Compared to Sony NEX-5

Sony's NEX-5 squeezes an APS-C sensor into its tiny body, although there's no space for in-body image stabilization or a flash, which has to be bolted on top. Its Achilles' heel is arguably the size of its kit zoom, which makes the overall package no more portable despite the smaller camera body.

Compared to Panasonic Lumix DMC-G3

Panasonic's current 'enthusiast' Micro Four Thirds model is the G3, with its 16 MP sensor and built-in EVF. Despite its faux-SLR styling it's surprisingly compact - it's narrower from the front, and the integrated EVF is neater then the E-P3's removable unit (although less flexible). However the SLR-style design impacts on portability, with the EVF eyepiece protruding from the back of the camera (which obviously can't be removed) and a bulkier, non-collapsing image-stabilized kit lens.

Compared to Fujifilm FinePix X100

The other classically-styled large-sensor compact on the block is of course Fujifilm's FinePix X100, with its fixed 23mm F2 (the E-P3 is wearing the Panasonic 20mm F1.7 to match). This has the advantage of making it surprisingly slim.

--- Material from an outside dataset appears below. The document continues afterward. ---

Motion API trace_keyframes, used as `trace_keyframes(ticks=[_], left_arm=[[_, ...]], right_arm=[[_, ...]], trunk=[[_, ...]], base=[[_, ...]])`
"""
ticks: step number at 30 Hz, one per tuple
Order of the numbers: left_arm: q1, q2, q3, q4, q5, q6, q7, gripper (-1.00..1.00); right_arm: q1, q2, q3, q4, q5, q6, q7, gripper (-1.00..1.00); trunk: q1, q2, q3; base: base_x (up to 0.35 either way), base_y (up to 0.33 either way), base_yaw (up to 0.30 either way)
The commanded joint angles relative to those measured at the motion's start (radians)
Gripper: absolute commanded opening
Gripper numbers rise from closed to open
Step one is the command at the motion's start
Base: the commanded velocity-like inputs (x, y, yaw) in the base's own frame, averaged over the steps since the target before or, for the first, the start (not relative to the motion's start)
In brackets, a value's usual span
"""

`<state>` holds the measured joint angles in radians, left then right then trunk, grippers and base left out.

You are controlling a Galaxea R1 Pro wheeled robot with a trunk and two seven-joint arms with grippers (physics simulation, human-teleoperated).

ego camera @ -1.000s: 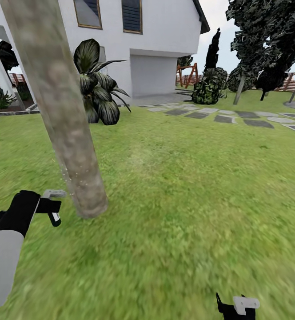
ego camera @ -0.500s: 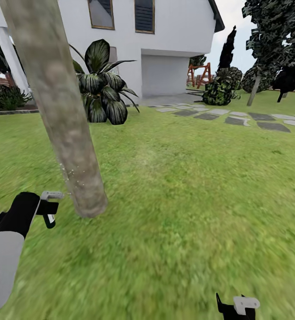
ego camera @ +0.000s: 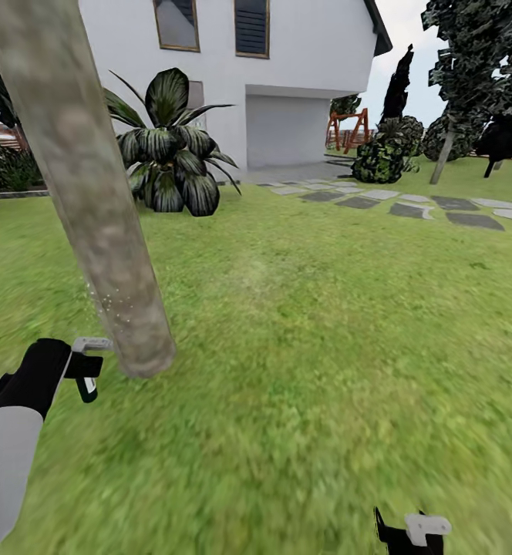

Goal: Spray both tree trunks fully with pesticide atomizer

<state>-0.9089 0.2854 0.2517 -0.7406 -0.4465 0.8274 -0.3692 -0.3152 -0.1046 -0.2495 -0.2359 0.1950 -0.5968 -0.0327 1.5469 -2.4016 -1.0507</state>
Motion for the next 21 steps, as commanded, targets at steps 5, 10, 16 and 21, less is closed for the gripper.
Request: trace_keyframes(ticks=[5, 10, 16, 21], left_arm=[[0.002, -0.002, 0.003, 0.034, -0.011, 0.000, -0.010, -1.00], [0.002, -0.003, 0.003, 0.052, -0.011, -0.002, -0.010, -1.00], [0.001, -0.003, 0.003, 0.055, -0.011, -0.002, -0.010, -1.00], [0.001, -0.003, 0.003, 0.055, -0.011, -0.002, -0.010, -1.00]], right_arm=[[-0.001, 0.000, -0.005, 0.001, 0.011, -0.003, -0.004, 1.00], [-0.001, 0.000, -0.005, 0.001, 0.011, -0.003, -0.004, 1.00], [-0.001, 0.000, -0.005, 0.001, 0.011, -0.003, -0.003, 1.00], [-0.001, 0.000, -0.005, 0.001, 0.011, -0.003, -0.003, 1.00]], trunk=[[-0.001, 0.000, -0.001], [-0.001, 0.000, -0.001], [-0.001, 0.000, -0.001], [-0.001, 0.000, -0.001]], base=[[0.087, -0.204, 0.079], [0.224, -0.200, 0.258], [0.205, -0.210, 0.110], [0.025, -0.265, 0.003]])
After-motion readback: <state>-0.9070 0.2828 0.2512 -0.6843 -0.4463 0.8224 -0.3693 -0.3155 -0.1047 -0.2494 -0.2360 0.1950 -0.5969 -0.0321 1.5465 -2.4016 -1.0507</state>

Compared to Panasonic Lumix DMC-GF1

The GF1 may be an older model, but it's still highly regarded as a thoroughbred 'enthusiast' camera. Given the direction Panasonic has taken recently with the GF line, steadily shrinking the size while stripping away features and external controls, we suspect a fair few GF1 owners hankering after a new toy may well cast more than a casual glance in the direction of the E-P3. The two cameras are pretty similar in size; the Olympus is a bit wider, but the Panasonic is fractionally taller. The E-P3 offers an array of additional enthusiast-friendly features, including in-body image stabilization, electronic level displays, and a much better EVF.